- Redhill Grange Location within Northamptonshire
- OS grid reference: SP8839170147
- Unitary authority: North Northamptonshire;
- Ceremonial county: Northamptonshire;
- Region: East Midlands;
- Country: England
- Sovereign state: United Kingdom
- Post town: WELLINGBOROUGH
- Postcode district: NN9
- Police: Northamptonshire
- Fire: Northamptonshire
- Ambulance: East Midlands
- UK Parliament: Wellingborough;

= Redhill Grange =

Area of Wellingborough, Northamptonshire, England

Redhill Grange is a suburb of Wellingborough, Northamptonshire. Colloquially referred to as Redhill, the area is situated just north of the town's Redwell area, 10 miles from Northampton.

== History ==
Redhill Grange is a small private housing area of just under 400 homes, located approximately a mile and a half north of the centre of Wellingborough. The site is predominantly surrounded by farmed land, although there are also adjacent areas of woodland and hedgerows. The Great Harrowden Brook runs along the southern edge of the side whilst to the east there is an area of farmland followed by the Finedon Road industrial estate.

Redhill Grange was slowly developed over the period between the late 1960s and the late 1990s by a number of different developers and properties range from two bedroom semi-detached to five bedroom detached houses

However, in 2006 a speculative property development was announced by Bee Bee Developments which planned for the construction of some 4,000 homes, and which included the building of two local centres with office space, retail units, a 50-room hotel and retail units surrounding Redhill Grange.

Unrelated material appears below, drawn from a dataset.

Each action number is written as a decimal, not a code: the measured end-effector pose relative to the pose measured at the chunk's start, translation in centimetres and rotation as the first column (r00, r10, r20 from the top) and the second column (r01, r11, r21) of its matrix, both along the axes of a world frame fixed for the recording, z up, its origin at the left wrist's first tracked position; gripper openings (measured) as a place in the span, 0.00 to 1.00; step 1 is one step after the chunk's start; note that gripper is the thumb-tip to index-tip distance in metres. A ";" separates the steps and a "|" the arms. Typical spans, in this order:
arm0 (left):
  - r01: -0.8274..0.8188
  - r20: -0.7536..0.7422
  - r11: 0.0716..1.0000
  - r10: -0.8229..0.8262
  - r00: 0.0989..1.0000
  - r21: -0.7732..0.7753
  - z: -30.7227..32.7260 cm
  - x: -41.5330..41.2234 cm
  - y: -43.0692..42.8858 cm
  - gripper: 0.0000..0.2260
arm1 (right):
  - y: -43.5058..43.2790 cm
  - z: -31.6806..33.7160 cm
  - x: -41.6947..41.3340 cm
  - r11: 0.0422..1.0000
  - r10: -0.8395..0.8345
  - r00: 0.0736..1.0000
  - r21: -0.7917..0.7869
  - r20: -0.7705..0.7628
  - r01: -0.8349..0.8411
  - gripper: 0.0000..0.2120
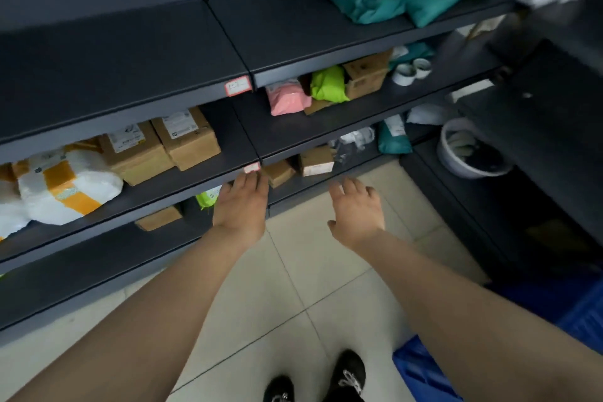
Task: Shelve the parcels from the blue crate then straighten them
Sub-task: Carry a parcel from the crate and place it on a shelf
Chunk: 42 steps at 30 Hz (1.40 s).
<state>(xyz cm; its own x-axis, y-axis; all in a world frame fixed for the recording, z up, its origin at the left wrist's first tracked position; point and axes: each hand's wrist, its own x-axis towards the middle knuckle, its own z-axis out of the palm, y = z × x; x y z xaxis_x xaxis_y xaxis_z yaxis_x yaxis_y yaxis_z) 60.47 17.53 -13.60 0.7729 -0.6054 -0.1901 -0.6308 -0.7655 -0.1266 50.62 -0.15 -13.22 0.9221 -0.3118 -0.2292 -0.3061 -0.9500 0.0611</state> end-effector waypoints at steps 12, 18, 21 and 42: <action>0.377 0.014 0.924 -0.377 0.926 -0.069 9.4 -20.0 -11.4 0.35 | -6.5 10.2 -25.2 0.930 -0.365 0.924 0.007 0.112 0.366 0.27; 0.521 0.033 0.843 -0.522 0.852 -0.130 12.6 -32.4 -16.5 0.37 | -8.6 13.0 -39.3 0.848 -0.516 0.844 -0.057 0.143 0.528 0.33; 0.575 0.047 0.800 -0.576 0.816 -0.172 13.7 -38.7 -19.2 0.36 | -9.5 14.3 -46.6 0.804 -0.577 0.801 -0.060 0.162 0.591 0.30; 0.877 -0.078 0.447 -0.895 0.440 -0.178 11.4 -69.6 -41.3 0.33 | -21.5 12.3 -78.5 0.339 -0.940 0.337 0.024 0.050 0.941 0.28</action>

In November 2006 the residents of Redhill Grange formed the Redhill Grange Community Association to respond to Bee Bee Developments proposals and provide a platform for residents to voice their concerns.

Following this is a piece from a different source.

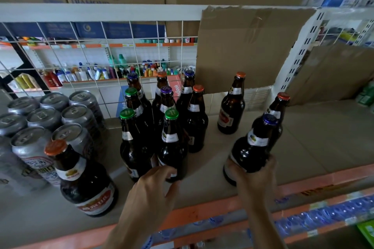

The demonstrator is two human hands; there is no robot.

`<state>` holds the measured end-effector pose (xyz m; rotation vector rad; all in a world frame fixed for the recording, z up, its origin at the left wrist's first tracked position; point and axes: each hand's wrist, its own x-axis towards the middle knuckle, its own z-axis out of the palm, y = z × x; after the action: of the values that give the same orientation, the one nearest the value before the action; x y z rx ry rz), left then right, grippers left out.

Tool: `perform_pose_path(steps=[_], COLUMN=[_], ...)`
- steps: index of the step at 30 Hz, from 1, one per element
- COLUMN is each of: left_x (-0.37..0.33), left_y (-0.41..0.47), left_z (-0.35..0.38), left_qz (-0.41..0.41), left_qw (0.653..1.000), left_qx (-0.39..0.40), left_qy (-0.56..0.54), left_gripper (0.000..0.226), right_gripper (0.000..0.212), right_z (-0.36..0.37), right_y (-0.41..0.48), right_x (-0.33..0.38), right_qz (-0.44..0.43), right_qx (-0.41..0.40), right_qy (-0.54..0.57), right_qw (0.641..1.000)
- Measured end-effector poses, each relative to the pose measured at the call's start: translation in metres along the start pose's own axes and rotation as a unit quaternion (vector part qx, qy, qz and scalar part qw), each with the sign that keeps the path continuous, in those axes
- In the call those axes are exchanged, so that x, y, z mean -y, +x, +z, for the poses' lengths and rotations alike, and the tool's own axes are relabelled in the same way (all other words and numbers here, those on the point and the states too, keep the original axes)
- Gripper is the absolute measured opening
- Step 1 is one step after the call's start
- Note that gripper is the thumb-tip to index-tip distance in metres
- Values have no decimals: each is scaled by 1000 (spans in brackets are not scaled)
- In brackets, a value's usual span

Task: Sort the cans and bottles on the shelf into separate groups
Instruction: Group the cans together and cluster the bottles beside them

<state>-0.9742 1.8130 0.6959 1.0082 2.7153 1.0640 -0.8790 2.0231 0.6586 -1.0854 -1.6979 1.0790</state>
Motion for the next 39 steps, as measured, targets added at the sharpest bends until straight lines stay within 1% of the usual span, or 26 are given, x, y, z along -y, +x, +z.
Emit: perform_pose_path(steps=[2,7,11,13,16,19,22,25,28,32,34,35,37,39], left_x=[3,7,11,12,15,16,19,20,19,18,17,16,12,8], left_y=[1,0,-1,-2,-2,-4,-5,-5,-3,-3,-3,-3,-1,1], left_z=[-2,-10,-15,-17,-19,-18,-17,-19,-20,-20,-19,-19,-18,-17], left_qz=[-2,-7,-6,-6,-9,-22,-23,-22,-22,-15,-16,-17,-15,-8], left_qw=[1000,1000,1000,1000,1000,1000,1000,1000,1000,1000,1000,1000,1000,1000], left_qx=[-4,-15,-9,-5,9,11,9,12,4,0,3,6,12,11], left_qy=[-6,-19,-21,-15,-7,-6,-10,-15,-9,-3,-9,-14,-16,-12], left_gripper=[17,17,16,18,29,17,14,13,18,21,23,24,25,24], right_gripper=[75,64,69,71,73,72,71,75,85,81,95,97,100,94], right_z=[10,30,43,47,51,53,53,54,57,59,60,61,61,60], right_y=[-5,-14,-20,-22,-21,-18,-14,-13,-13,-16,-16,-16,-15,-14], right_x=[5,14,21,22,21,19,19,17,16,17,22,22,20,15], right_qz=[-11,-15,-7,-13,-27,-33,-33,-46,-50,-65,-75,-82,-81,-77], right_qx=[29,129,190,202,222,249,272,279,275,288,284,275,254,254], right_qy=[14,36,84,89,84,91,110,128,133,180,168,160,156,128], right_qw=[999,991,978,975,971,964,956,951,951,939,941,944,951,955])
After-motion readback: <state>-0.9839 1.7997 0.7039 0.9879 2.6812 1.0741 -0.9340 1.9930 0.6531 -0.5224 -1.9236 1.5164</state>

In November 2007 Bee Bee Developments submitted a planning application to the Wellingborough Borough Council ( Application WP2007/7050) for the construction of Upper Redhill, a development of 3,000 homes which would surround Redhill Grange. At 4 February 2009 Extraordinary Meeting of the Borough Council of Wellingborough, councillors voted by 18 votes to 7 votes to refuse the Upper Redhill planning application submitted by North Northants LLP (Bee Bee Developments).

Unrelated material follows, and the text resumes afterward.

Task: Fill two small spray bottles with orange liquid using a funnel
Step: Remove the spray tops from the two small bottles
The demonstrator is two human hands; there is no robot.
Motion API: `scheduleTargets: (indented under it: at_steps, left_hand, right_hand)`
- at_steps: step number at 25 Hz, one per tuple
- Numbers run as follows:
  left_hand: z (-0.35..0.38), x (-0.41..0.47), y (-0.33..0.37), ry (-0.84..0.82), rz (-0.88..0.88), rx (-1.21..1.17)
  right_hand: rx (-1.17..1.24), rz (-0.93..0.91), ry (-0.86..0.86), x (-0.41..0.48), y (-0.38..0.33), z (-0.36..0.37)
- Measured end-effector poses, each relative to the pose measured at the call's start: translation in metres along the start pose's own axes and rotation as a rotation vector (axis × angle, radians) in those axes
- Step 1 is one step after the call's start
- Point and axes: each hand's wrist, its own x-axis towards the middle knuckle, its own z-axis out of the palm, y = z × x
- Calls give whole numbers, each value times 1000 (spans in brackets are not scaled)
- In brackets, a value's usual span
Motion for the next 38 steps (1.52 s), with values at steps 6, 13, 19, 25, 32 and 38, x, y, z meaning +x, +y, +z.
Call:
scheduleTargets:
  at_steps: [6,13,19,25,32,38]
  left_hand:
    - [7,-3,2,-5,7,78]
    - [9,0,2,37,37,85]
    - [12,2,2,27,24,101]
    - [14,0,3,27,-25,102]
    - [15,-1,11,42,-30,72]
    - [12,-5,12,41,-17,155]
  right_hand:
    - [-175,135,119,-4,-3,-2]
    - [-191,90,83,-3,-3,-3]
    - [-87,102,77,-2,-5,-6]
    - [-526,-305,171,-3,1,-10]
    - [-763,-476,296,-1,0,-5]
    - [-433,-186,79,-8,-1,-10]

Subsequently the Developers lodged an appeal and in June 2009 a Public Inquiry was held. Following this Inquiry the then Secretary of State for Communities and Local Government granted the Developers outline planning permission in February 2010.

== Amenities ==
A small shopping unit exists in the adjacent Redhill Farm estate with a Co-operative Group supermarket, several takeaway shops, an automotive parts store, bicycle repair store and a children's nursery. The 'ock n Dough was the only public house in the community, owned by Greene King Breweries, until recently when a new ale house opened called Ale Hub opposite.

== Transport ==

Road

Redhill Grange is located on east of the A509 road which links Kettering with Wellingborough, and is to the north of the northern ring road Northern Way and Niort Way (A510 road), accessible from the A45 road.

Bus

Connect Wellingborough W6 buses formerly linked the area to the town centre, with the route 24 previously linking the area to Kettering. The Stagecoach Midlands X4 bus service can be caught from Harrowden Road, connecting the area to central Wellingborough, Kettering, Northampton and Peterborough.

Train

Wellingborough railway station is three miles away from the area to the south east. East Midlands Railway operate direct trains to London St Pancras, departing every 30 mins, with an average journey time of 55 mins. The railway line also connects Wellingborough with Bedford, Luton, Kettering, Corby, Leicester, Nottingham, Derby, Sheffield and Leeds.